#### [PROBLEM STATEMENT]
What should come back is the data below, word for word, minus any picture.
--- GIVEN DATA ---
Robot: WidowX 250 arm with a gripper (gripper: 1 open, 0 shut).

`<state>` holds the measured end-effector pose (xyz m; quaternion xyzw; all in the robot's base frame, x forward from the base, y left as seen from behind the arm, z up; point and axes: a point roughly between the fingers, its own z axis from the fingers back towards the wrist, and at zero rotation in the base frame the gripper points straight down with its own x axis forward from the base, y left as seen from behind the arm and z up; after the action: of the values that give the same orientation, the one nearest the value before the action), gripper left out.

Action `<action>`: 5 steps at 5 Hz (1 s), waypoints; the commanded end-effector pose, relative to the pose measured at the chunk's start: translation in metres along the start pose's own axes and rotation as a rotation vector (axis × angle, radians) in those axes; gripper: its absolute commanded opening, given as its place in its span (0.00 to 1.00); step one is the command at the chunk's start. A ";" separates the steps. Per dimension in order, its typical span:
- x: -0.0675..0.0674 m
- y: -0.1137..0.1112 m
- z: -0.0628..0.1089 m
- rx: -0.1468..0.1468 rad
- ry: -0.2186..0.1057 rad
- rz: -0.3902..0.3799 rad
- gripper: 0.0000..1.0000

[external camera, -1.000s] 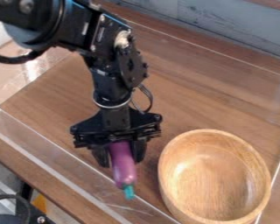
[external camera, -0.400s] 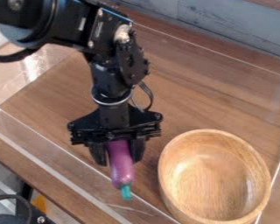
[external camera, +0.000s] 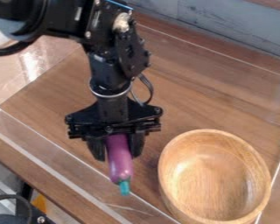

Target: Put the purple eggplant in the brown bowl

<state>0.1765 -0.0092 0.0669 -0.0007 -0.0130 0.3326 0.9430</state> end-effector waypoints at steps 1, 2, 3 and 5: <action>0.005 -0.012 0.017 -0.034 -0.047 -0.051 0.00; 0.002 -0.026 0.034 -0.044 -0.064 -0.141 0.00; -0.001 -0.044 0.055 -0.049 -0.087 -0.254 0.00; -0.012 -0.091 0.070 -0.089 -0.112 -0.400 0.00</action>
<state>0.2157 -0.0851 0.1255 -0.0107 -0.0592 0.1383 0.9886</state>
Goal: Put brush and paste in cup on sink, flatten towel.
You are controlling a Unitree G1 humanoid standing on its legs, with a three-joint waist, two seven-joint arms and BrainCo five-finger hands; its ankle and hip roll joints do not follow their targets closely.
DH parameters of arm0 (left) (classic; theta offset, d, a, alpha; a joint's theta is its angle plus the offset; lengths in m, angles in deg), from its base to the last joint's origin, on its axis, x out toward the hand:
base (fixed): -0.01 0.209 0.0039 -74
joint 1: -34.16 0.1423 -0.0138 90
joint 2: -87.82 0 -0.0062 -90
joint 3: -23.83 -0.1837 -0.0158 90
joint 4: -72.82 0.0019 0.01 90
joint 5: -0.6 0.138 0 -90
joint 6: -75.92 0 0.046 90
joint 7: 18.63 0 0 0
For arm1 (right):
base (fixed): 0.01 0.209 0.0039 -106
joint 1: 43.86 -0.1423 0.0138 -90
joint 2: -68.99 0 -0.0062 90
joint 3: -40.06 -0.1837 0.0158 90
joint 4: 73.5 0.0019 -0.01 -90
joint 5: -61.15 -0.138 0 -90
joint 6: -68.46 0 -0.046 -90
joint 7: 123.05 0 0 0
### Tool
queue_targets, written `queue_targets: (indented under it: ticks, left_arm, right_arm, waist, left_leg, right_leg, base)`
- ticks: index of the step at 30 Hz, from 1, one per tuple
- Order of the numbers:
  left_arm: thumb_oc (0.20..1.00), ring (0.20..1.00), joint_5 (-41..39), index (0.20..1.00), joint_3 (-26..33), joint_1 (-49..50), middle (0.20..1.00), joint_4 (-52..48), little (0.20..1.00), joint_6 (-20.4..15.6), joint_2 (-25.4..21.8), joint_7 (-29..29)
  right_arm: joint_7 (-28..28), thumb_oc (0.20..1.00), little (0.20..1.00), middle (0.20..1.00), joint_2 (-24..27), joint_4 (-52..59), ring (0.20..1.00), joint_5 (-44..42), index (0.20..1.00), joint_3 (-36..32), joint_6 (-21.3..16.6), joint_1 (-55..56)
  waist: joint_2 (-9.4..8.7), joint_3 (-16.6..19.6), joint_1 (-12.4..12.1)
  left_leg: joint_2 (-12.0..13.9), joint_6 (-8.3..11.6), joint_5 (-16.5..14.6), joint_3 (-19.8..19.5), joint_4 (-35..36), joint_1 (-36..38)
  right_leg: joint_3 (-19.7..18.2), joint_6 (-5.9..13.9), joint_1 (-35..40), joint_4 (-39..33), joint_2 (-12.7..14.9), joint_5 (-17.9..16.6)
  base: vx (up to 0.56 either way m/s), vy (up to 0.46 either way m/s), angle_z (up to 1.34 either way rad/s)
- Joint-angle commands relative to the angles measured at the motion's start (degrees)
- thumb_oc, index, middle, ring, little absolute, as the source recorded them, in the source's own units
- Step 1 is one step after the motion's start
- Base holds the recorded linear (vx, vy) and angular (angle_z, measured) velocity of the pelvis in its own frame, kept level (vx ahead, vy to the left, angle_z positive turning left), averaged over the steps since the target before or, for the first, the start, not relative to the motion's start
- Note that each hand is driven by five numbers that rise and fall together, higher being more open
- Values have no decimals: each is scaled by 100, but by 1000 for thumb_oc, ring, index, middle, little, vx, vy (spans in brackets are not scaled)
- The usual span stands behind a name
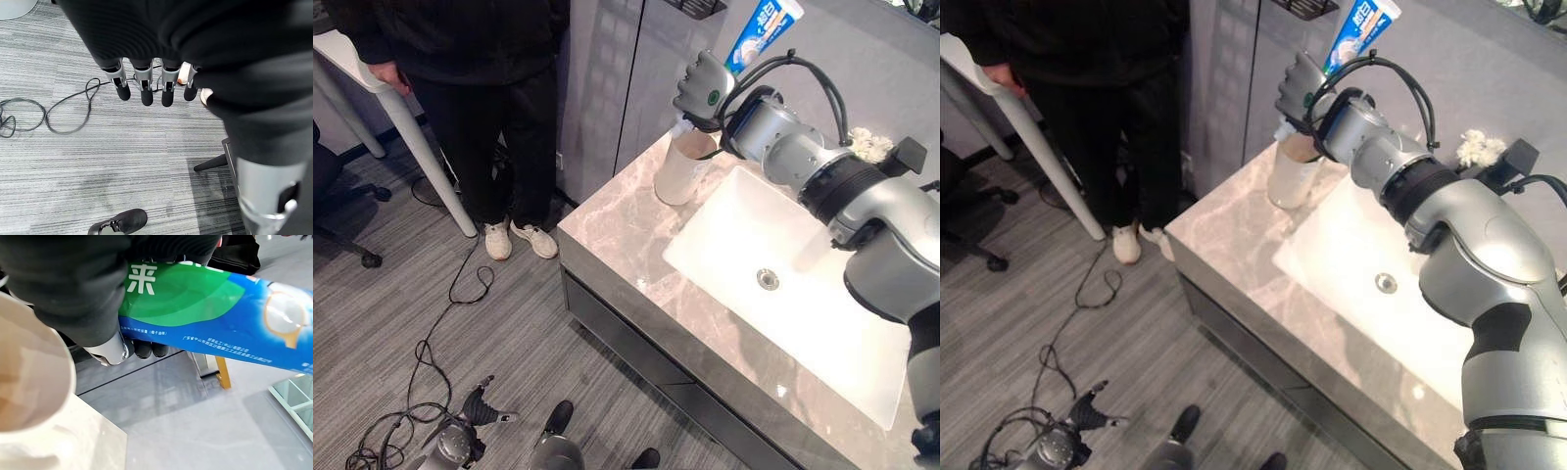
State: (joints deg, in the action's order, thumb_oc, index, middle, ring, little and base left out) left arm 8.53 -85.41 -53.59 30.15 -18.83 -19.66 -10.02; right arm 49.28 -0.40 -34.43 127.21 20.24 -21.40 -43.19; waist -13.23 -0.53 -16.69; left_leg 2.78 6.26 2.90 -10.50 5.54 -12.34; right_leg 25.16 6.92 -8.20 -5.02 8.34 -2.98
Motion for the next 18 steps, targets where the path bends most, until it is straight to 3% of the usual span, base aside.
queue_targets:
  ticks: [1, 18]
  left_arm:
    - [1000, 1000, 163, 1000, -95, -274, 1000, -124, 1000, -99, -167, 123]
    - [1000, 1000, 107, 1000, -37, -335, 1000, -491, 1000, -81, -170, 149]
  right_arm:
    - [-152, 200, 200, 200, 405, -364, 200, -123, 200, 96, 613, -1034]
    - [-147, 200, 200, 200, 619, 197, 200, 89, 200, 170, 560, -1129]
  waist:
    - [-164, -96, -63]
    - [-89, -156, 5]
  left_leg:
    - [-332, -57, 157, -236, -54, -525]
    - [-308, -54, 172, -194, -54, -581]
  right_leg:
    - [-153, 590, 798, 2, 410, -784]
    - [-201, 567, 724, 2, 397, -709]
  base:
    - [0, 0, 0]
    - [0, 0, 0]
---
#### [ANSWER SECTION]
Robot: WidowX 250 arm with a gripper (gripper: 1 open, 0 shut).

`<state>` holds the measured end-effector pose (xyz m; quaternion xyzw; all in the robot's base frame, x forward from the base, y left as seen from behind the arm, z up; point and axes: a point roughly between the fingers, its own z axis from the fingers back towards the wrist, and at zero rotation in the base frame the gripper points straight down with its own x axis forward from the base, y left as seen from behind the arm and z up; after the action: of the values that give the same orientation, the one nearest the value before the action), gripper left out.

Action `<action>`: 5 steps at 5 Hz (1 s), waypoints; the commanded end-effector pose, relative to the pose measured at the chunk's start: translation in metres along the start pose's own axes and rotation as a rotation vector (axis × angle, radians) in those axes; gripper: its absolute commanded opening, given as its place in its span (0.00 to 1.00); step one is the command at the chunk's start. A ";" separates the steps. Per dimension in order, its typical span:
- x: -0.0675..0.0674 m
- y: -0.1137..0.1112 m
- z: -0.0628..0.1089 m
- rx: -0.1468..0.1468 rad
- ry: -0.2186..0.1057 rad
- rz: -0.3902..0.3799 rad
- gripper: 0.0000..1.0000

[external camera, -1.000s] 
[external camera, -0.400s] 
[external camera, +0.000s] 

Target: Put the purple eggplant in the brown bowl

<state>0.1765 -0.0092 0.0669 -0.0007 -0.0130 0.3326 0.9430</state> end-effector waypoints at steps 1, 2, 3 and 5: <action>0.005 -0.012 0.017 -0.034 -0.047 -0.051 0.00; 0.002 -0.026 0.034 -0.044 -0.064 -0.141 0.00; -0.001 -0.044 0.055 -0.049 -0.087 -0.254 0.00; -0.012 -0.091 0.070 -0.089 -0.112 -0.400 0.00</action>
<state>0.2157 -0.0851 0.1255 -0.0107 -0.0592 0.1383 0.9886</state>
Goal: Put brush and paste in cup on sink, flatten towel.
You are controlling a Unitree G1 humanoid standing on its legs, with a three-joint waist, two seven-joint arms and BrainCo five-finger hands; its ankle and hip roll joints do not follow their targets closely.
DH parameters of arm0 (left) (classic; theta offset, d, a, alpha; a joint's theta is its angle plus the offset; lengths in m, angles in deg), from its base to the last joint's origin, on its axis, x out toward the hand:
base (fixed): -0.01 0.209 0.0039 -74
joint 1: -34.16 0.1423 -0.0138 90
joint 2: -87.82 0 -0.0062 -90
joint 3: -23.83 -0.1837 -0.0158 90
joint 4: -72.82 0.0019 0.01 90
joint 5: -0.6 0.138 0 -90
joint 6: -75.92 0 0.046 90
joint 7: 18.63 0 0 0
For arm1 (right):
base (fixed): 0.01 0.209 0.0039 -106
joint 1: 43.86 -0.1423 0.0138 -90
joint 2: -68.99 0 -0.0062 90
joint 3: -40.06 -0.1837 0.0158 90
joint 4: 73.5 0.0019 -0.01 -90
joint 5: -61.15 -0.138 0 -90
joint 6: -68.46 0 -0.046 -90
joint 7: 123.05 0 0 0
### Tool
queue_targets, written `queue_targets: (indented under it: ticks, left_arm, right_arm, waist, left_leg, right_leg, base)`
- ticks: index of the step at 30 Hz, from 1, one per tuple
- Order of the numbers:
  left_arm: thumb_oc (0.20..1.00), ring (0.20..1.00), joint_5 (-41..39), index (0.20..1.00), joint_3 (-26..33), joint_1 (-49..50), middle (0.20..1.00), joint_4 (-52..48), little (0.20..1.00), joint_6 (-20.4..15.6), joint_2 (-25.4..21.8), joint_7 (-29..29)
  right_arm: joint_7 (-28..28), thumb_oc (0.20..1.00), little (0.20..1.00), middle (0.20..1.00), joint_2 (-24..27), joint_4 (-52..59), ring (0.20..1.00), joint_5 (-44..42), index (0.20..1.00), joint_3 (-36..32), joint_6 (-21.3..16.6), joint_1 (-55..56)
  waist: joint_2 (-9.4..8.7), joint_3 (-16.6..19.6), joint_1 (-12.4..12.1)
  left_leg: joint_2 (-12.0..13.9), joint_6 (-8.3..11.6), joint_5 (-16.5..14.6), joint_3 (-19.8..19.5), joint_4 (-35..36), joint_1 (-36..38)
  right_leg: joint_3 (-19.7..18.2), joint_6 (-5.9..13.9), joint_1 (-35..40), joint_4 (-39..33), joint_2 (-12.7..14.9), joint_5 (-17.9..16.6)
  base: vx (up to 0.56 either way m/s), vy (up to 0.46 either way m/s), angle_z (up to 1.34 either way rad/s)
- Joint-angle commands relative to the angles measured at the motion's start (degrees)
- thumb_oc, index, middle, ring, little absolute, as the source recorded them, in the source's own units
- Step 1 is one step after the motion's start
- Base holds the recorded linear (vx, vy) and angular (angle_z, measured) velocity of the pelvis in its own frame, kept level (vx ahead, vy to the left, angle_z positive turning left), averaged over the steps since the target before or, for the first, the start, not relative to the motion's start
- Note that each hand is driven by five numbers that rise and fall together, higher being more open
- Values have no decimals: each is scaled by 100, but by 1000 for thumb_oc, ring, index, middle, little, vx, vy (spans in brackets are not scaled)
- The usual span stands behind a name
State: (joints deg, in the action's order, thumb_oc, index, middle, ring, little and base left out) left arm 8.53 -85.41 -53.59 30.15 -18.83 -19.66 -10.02; right arm 49.28 -0.40 -34.43 127.21 20.24 -21.40 -43.19; waist -13.23 -0.53 -16.69; left_leg 2.78 6.26 2.90 -10.50 5.54 -12.34; right_leg 25.16 6.92 -8.20 -5.02 8.34 -2.98
Motion for the next 18 steps, targets where the path bends most, until it is straight to 3% of the usual span, base aside.
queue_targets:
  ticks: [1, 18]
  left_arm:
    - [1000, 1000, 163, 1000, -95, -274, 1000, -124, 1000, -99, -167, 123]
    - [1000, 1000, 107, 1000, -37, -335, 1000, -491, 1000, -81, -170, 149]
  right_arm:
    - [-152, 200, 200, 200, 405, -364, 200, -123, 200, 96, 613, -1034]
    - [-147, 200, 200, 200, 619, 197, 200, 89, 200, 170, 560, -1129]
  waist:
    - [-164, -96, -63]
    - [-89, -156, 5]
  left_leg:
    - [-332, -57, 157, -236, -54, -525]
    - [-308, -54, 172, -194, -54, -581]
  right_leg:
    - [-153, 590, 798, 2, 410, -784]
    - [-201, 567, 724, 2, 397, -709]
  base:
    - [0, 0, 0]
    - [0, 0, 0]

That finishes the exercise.